▶ **Work to be completed**: Without changing a thing, reproduce the entire listing and leave out its pictures.

▶ **Source material**:
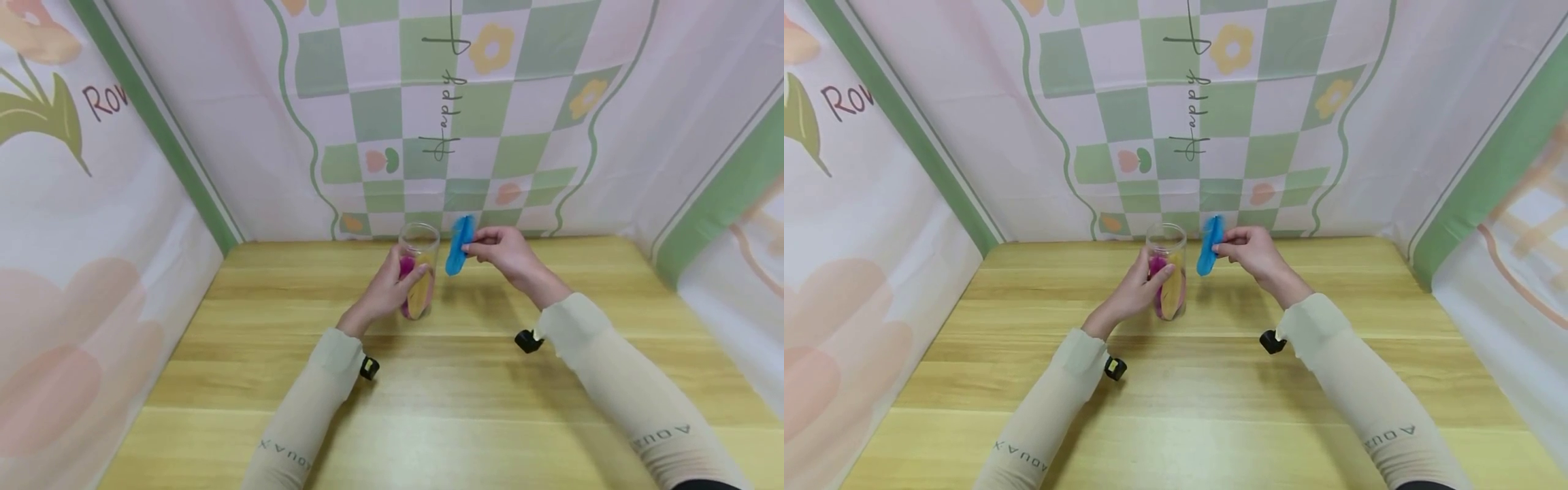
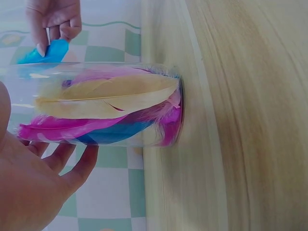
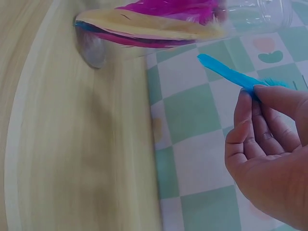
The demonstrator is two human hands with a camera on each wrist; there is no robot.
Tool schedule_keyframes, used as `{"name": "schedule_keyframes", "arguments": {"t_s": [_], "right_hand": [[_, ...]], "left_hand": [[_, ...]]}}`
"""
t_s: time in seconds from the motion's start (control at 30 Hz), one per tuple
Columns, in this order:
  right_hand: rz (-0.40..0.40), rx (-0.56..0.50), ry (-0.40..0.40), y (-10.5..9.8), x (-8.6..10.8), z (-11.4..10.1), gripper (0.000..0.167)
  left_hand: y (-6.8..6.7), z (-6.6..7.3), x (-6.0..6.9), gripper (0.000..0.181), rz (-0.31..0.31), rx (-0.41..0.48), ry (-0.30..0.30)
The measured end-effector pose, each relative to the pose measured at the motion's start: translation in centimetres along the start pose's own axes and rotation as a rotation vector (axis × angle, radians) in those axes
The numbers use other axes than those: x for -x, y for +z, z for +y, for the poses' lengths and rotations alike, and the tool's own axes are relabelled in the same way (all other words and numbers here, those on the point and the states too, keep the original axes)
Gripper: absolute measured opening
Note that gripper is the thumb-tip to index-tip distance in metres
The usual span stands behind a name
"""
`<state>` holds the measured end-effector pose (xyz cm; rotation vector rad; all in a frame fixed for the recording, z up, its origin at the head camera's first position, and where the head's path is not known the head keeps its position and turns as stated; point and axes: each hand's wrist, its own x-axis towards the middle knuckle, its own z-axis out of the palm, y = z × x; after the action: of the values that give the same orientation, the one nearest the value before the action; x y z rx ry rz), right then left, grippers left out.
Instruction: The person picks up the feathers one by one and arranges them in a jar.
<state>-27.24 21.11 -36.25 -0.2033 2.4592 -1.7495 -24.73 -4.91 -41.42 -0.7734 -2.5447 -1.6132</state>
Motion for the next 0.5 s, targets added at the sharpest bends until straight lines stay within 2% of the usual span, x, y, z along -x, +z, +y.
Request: {"name": "schedule_keyframes", "arguments": {"t_s": [0.23, 0.5], "right_hand": [[-0.005, 0.011, 0.005, -0.01, 0.26, -0.27, 0.031], [-0.003, -0.008, -0.032, -0.03, 0.19, -0.77, 0.030]], "left_hand": [[0.05, -0.08, 0.06, 0.040, -0.001, -0.003, -0.004], [0.02, -0.03, -0.06, 0.042, 0.002, 0.012, -0.006]]}}
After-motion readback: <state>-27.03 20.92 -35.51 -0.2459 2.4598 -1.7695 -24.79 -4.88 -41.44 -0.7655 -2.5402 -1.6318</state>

▶ **Answer**:
The demonstrator is two human hands with a camera on each wrist; there is no robot.
Tool schedule_keyframes, used as `{"name": "schedule_keyframes", "arguments": {"t_s": [_], "right_hand": [[_, ...]], "left_hand": [[_, ...]]}}`
"""
t_s: time in seconds from the motion's start (control at 30 Hz), one per tuple
Columns, in this order:
  right_hand: rz (-0.40..0.40), rx (-0.56..0.50), ry (-0.40..0.40), y (-10.5..9.8), x (-8.6..10.8), z (-11.4..10.1), gripper (0.000..0.167)
  left_hand: y (-6.8..6.7), z (-6.6..7.3), x (-6.0..6.9), gripper (0.000..0.181), rz (-0.31..0.31), rx (-0.41..0.48), ry (-0.30..0.30)
The measured end-effector pose, each relative to the pose measured at the motion's start: translation in centimetres along the start pose's own axes and rotation as a rotation vector (axis × angle, radians) in those axes
The numbers use other axes than those: x for -x, y for +z, z for +y, for the poses' lengths and rotations alike, and the tool's own axes are relabelled in the same way (all other words and numbers here, those on the point and the states too, keep the original axes)
Gripper: absolute measured opening
Note that gripper is the thumb-tip to index-tip distance in metres
The usual span stands behind a name
"""
`<state>` holds the measured end-effector pose (xyz cm; rotation vector rad; all in a frame fixed for the recording, z up, its origin at the head camera's first position, and where the head's path is not known the head keeps its position and turns as stated; point and axes: each hand's wrist, its own x-axis towards the middle knuckle, its own z-axis out of the palm, y = z × x; after the action: of the values that give the same orientation, the one nearest the value before the action; x y z rx ry rz), right then left, grippers left out.
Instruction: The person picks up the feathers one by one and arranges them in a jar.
<state>-27.24 21.11 -36.25 -0.2033 2.4592 -1.7495 -24.73 -4.91 -41.42 -0.7734 -2.5447 -1.6132</state>
Motion for the next 0.5 s, targets added at the sharpest bends until straight lines stay within 2% of the usual span, x, y, z along -x, +z, +y.
Request: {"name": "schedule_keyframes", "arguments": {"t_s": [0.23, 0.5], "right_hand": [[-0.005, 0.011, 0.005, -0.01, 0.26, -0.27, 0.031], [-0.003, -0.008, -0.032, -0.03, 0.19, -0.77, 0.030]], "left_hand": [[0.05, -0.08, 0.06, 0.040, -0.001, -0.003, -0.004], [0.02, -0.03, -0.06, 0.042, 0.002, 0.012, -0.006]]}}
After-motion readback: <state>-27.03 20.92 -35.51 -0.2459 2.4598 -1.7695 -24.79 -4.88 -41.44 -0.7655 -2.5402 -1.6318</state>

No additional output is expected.